Microbenchmarks: JMH and Corrections

Estimated reading time: 9 minutes.

I will admit that I’m still learning the best way to benchmark Java. I posted my last post to Hacker News last night, and I was given some very good constructive feedback.

Of the two people that posted, both mentioned some mistakes in my benchmarking methodology. They linked a post by Brian Goetz (who wrote the book on Java concurrency), which mentioned a few things that I didn’t take into account.

First, the JVM is a bit weird in its “warm up”. Java will interpret for the first few iterations of a program to figure out an optimal path, and use that information to compile native code. It’s not a bad system, especially on something like a web server where the same functions might be called thousands of times, but does mean that the naive nanosecond benchmarking I was doing might be misleading.

I also made the mistake of reusing objects between runs. I thought this would be ok because I called the clear() method between tests, but apparently there can be effects that linger even after the clear() method is run.

Another thing I didn’t take into account is that there is the potential for dead code elimination. This means that if the JVM determines if an object is never really used, it might not even run it to save the cycles. Again, not a dumb idea, it makes sense, we want the fastest code possible most of the time, but it means that testing can give us unclear and inconsistent results.

I’m very glad I got this feedback; I certainly don’t want to spread misinformation on the internet (there’s enough of that already), and being corrected on these things is the only way I’m going to get better. I’m going to keep my previous posts about this up, but I will be making an edit to the top of them linking to this post so that people can see the mistakes in my testing methodology.

So how do we benchmark Java?

It appears that the standard Java benchmarking tool is the " Java Microbenchmark Harness", which everyone calls JMH.

JMH automates most of the “best practices” in regards to microbenchmarking Java.
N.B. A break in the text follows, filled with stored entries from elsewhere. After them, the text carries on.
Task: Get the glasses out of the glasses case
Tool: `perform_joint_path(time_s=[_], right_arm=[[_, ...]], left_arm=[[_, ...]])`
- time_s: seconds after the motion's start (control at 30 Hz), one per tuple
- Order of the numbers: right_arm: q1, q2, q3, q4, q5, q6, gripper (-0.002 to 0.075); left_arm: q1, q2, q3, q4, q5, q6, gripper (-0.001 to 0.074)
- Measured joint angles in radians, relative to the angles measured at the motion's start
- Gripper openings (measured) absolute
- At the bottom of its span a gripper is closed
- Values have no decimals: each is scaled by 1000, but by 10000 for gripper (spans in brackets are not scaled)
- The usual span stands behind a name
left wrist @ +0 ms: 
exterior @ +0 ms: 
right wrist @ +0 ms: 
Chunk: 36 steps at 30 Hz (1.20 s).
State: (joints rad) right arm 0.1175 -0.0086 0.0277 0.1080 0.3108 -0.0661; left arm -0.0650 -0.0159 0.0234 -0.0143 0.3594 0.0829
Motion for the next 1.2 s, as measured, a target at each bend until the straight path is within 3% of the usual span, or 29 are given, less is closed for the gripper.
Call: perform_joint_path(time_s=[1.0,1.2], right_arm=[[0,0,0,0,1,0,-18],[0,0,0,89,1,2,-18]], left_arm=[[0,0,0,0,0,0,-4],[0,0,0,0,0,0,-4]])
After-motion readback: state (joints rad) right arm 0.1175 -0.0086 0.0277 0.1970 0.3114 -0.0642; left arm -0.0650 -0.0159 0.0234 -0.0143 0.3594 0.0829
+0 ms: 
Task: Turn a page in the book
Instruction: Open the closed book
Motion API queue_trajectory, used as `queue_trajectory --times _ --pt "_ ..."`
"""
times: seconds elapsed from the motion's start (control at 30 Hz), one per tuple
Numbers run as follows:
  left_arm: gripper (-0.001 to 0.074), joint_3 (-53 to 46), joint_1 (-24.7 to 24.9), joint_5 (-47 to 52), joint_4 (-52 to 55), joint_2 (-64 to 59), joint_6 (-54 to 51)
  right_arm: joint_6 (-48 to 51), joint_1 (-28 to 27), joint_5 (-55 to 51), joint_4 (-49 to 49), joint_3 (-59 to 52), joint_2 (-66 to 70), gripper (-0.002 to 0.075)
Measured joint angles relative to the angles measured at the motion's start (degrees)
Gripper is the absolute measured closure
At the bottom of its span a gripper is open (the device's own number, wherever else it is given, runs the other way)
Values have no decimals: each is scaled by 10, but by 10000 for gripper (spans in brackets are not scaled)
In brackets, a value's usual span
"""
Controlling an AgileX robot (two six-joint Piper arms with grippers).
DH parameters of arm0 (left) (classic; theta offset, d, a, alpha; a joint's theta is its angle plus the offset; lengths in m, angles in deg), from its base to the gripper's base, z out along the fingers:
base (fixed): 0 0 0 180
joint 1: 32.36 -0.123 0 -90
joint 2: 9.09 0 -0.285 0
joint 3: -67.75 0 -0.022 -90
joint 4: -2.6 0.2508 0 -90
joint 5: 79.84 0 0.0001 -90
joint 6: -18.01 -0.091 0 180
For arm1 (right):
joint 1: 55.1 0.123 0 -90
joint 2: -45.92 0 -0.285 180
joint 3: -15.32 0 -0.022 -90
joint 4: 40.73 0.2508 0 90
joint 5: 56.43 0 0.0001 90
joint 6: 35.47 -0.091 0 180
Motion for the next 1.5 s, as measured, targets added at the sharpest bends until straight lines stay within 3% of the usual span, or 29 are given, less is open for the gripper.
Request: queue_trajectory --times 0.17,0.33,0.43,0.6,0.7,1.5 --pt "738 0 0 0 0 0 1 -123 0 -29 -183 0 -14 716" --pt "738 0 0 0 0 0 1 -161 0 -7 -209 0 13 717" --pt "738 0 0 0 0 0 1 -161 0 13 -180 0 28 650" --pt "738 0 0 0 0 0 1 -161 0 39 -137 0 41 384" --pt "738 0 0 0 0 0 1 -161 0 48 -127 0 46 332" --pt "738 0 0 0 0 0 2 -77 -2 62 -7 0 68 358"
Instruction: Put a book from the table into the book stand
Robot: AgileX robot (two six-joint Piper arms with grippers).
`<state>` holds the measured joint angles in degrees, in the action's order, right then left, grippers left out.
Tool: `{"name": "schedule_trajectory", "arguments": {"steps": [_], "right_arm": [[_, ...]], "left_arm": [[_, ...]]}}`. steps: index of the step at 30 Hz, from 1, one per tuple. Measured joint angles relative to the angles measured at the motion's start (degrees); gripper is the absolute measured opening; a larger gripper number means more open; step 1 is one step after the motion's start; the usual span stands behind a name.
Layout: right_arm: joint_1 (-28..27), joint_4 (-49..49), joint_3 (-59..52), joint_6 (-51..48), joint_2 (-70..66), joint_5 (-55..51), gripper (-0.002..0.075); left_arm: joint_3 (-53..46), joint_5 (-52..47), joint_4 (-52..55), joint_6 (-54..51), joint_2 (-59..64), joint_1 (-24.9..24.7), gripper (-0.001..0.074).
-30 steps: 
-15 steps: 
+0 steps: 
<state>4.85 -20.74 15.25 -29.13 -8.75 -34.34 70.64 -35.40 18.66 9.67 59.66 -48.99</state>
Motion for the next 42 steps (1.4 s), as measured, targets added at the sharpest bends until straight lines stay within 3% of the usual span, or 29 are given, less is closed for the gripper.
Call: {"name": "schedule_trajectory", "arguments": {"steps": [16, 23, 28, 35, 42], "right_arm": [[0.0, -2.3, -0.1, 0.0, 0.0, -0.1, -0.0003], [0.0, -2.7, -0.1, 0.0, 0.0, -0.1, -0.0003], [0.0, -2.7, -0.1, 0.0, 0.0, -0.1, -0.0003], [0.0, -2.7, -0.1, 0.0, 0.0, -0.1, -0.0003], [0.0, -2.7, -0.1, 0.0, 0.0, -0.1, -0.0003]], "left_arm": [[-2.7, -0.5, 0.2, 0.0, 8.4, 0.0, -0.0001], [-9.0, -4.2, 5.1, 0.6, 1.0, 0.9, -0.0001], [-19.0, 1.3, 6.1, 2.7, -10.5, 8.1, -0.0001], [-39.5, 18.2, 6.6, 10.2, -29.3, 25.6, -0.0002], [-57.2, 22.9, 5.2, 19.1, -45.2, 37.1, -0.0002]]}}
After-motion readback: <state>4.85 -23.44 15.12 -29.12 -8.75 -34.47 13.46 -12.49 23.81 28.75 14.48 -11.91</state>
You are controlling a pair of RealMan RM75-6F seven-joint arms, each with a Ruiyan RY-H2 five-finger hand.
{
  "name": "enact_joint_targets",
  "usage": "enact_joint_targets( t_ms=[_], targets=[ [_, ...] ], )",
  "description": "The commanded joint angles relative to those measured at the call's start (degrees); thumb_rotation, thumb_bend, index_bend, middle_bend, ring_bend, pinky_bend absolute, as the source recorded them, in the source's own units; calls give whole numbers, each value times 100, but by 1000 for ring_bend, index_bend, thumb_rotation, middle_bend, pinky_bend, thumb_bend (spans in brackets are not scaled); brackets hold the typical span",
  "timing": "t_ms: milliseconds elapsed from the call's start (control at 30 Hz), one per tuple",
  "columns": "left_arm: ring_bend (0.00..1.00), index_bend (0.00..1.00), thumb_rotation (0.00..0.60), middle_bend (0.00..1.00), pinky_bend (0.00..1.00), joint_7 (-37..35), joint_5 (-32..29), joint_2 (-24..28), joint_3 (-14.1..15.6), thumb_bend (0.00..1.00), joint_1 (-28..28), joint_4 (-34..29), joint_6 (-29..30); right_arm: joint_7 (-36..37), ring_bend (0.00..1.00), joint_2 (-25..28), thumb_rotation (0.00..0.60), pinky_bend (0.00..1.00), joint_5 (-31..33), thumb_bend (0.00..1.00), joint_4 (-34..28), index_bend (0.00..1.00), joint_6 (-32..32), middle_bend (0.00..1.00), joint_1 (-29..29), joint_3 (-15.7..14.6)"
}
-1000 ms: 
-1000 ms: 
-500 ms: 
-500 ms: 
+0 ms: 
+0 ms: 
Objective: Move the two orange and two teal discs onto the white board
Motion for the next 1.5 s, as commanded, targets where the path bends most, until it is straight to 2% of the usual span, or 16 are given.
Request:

It avoids a lot of common pitfalls, such as warmup and multiple threads.

It avoids the warmup issues by simply running five iterations (or more if you configure it) of your benchmark and throwing those results away, and then running five iterations of your code and recording the results. This should reduce or eliminate warmup issues, and make our results a lot more consistent.

It’s also good at resetting the state between iterations of the test. This helps avoid and kind of special optimizations that the JVM might be doing between runs. Again, the goal is consistent testing so we can more accurately get an idea of the cost of our code.

It also gives you a lot of niceties, like being able to specify @Param on variables. For example:

@Param({"100", "1000", "10000"}) 
public int numInsertions;

@Param({"100", "1000", "10000"}) 
public int anotherParameter;

JMH is smart enough to run through all the permutations of these, on a per-test level. This can of course lead to a combinatorial explosion, but it also is an easy way to do a full factorial test of all relevant variables.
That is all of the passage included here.